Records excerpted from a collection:
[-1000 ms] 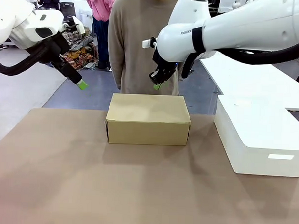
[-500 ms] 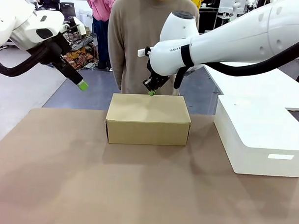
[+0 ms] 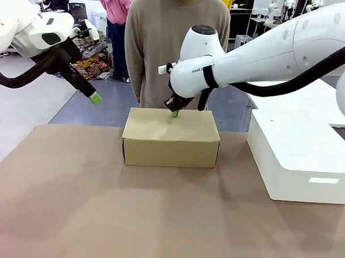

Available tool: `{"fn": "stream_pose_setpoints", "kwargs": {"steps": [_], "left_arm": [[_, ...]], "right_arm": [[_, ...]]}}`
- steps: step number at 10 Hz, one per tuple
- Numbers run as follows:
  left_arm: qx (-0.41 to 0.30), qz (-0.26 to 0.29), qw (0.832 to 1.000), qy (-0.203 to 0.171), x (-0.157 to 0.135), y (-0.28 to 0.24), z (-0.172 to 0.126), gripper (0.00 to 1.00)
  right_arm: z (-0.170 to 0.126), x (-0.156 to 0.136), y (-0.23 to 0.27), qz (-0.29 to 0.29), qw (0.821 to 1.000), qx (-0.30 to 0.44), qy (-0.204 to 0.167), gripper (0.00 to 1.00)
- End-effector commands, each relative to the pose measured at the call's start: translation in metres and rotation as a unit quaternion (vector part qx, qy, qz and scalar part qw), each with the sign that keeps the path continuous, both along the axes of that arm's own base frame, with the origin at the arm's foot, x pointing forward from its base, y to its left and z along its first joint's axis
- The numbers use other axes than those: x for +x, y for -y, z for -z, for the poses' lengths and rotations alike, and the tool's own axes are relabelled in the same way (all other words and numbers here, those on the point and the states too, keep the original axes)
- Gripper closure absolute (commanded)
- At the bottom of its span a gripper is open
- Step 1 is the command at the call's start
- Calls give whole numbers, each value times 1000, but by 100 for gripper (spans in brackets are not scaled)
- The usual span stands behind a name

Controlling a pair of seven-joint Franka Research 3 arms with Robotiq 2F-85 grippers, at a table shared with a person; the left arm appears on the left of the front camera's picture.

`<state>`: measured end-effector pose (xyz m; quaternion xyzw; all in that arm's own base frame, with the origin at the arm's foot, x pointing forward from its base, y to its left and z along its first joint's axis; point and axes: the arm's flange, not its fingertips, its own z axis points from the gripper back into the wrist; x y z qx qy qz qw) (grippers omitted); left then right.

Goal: Pack the shoes into the box.
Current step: Press down on the lid of the Shoes Box.

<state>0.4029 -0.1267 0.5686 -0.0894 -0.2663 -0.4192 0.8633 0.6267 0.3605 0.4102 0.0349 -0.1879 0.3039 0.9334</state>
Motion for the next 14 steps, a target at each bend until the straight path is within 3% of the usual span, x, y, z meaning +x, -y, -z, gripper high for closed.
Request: {"fn": "stream_pose_setpoints", "kwargs": {"steps": [1,4,8,14], "left_arm": [[5,-7,1000,-5,1,-1,-3,0],[5,-7,1000,-5,1,-1,-3,0],[5,-7,1000,-5,1,-1,-3,0],[5,-7,1000,-5,1,-1,-3,0]], "right_arm": [[4,9,-6,22,1000,-15,-17,100],[-10,2,0,13,1000,-3,-17,100],[-49,-32,13,-11,1000,11,10,100],[-81,-93,45,-75,997,18,-6,100]]}}
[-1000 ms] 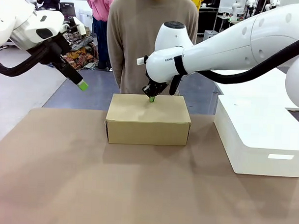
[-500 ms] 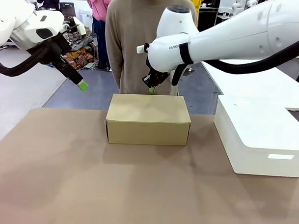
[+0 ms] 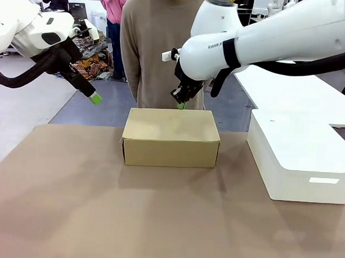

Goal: Pack the shoes into the box.
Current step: Press down on the lid of the Shoes Box.

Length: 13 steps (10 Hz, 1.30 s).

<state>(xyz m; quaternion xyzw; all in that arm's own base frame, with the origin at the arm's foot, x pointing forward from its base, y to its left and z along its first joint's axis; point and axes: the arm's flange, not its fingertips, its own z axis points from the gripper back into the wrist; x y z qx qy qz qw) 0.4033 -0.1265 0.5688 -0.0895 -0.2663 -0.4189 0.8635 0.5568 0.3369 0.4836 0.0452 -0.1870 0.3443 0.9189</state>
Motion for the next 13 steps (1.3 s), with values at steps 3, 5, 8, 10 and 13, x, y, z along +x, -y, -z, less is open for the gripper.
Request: {"fn": "stream_pose_setpoints", "kwargs": {"steps": [3,5,8,10,13], "left_arm": [[5,-7,1000,-5,1,-1,-3,0],[5,-7,1000,-5,1,-1,-3,0],[5,-7,1000,-5,1,-1,-3,0],[5,-7,1000,-5,1,-1,-3,0],[5,-7,1000,-5,1,-1,-3,0]], "right_arm": [[-35,-77,55,-74,997,-8,-14,81],[-51,-114,79,-79,997,-13,-5,41],[-64,-149,104,-58,998,-11,15,0],[-67,-183,128,-37,999,8,18,0],[-66,-193,134,-37,999,18,13,0]]}}
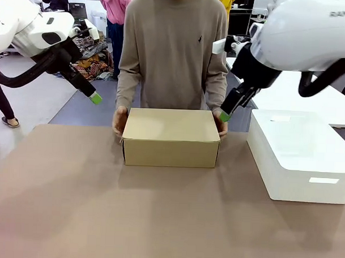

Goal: Pack the shoes into the box.
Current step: Press down on the lid of the Shoes Box.

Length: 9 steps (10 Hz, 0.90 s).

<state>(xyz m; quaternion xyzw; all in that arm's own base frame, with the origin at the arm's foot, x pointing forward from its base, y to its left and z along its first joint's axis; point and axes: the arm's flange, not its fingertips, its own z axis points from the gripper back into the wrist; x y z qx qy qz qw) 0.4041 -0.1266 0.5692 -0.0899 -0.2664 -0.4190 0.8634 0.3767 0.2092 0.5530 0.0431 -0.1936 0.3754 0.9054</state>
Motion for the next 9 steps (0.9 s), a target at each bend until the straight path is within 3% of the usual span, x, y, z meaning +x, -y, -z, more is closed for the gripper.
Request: {"fn": "stream_pose_setpoints", "kwargs": {"steps": [1,5,9], "left_arm": [[6,-7,1000,-5,0,-1,-3,0],[6,-7,1000,-5,0,-1,-3,0],[6,-7,1000,-5,0,-1,-3,0]], "right_arm": [[5,-21,10,-2,1000,26,3,0],[12,-33,15,-3,999,34,17,0],[3,-29,14,2,1000,13,3,0]]}}
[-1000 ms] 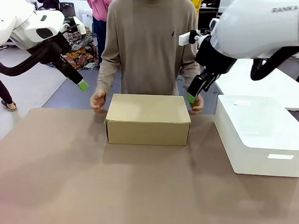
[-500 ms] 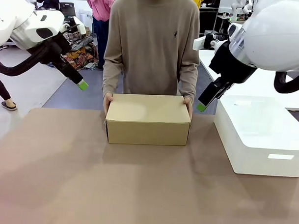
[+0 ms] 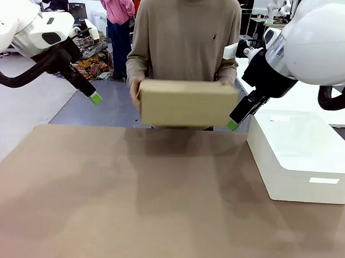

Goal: Pack the shoes into the box.
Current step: Press down on the lid of the Shoes Box.

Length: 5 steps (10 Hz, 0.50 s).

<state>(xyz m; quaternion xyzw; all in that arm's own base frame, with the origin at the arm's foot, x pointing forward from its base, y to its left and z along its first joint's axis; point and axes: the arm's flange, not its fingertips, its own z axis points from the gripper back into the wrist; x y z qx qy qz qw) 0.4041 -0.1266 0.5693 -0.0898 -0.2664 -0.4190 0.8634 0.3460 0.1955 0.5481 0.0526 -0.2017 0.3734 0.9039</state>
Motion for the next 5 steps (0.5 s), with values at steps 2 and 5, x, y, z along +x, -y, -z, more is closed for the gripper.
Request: {"fn": "stream_pose_setpoints", "kwargs": {"steps": [2,5], "left_arm": [[6,-7,1000,-5,0,-1,-3,0],[6,-7,1000,-5,0,-1,-3,0]], "right_arm": [[-1,2,0,2,1000,1,-1,0],[-1,2,0,2,1000,1,-1,0]]}}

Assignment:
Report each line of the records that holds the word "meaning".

Worked solution:
Motion for the next 14 steps, a target at each bend until the straight path is within 3% of the usual span, x, y, z meaning +x, -y, -z, gripper high for closed.
Motion for the next 9 steps (0.9 s), a target at each bend until the straight path is within 3% of the usual span, x, y, z meaning +x, -y, -z, more is closed for the gripper.

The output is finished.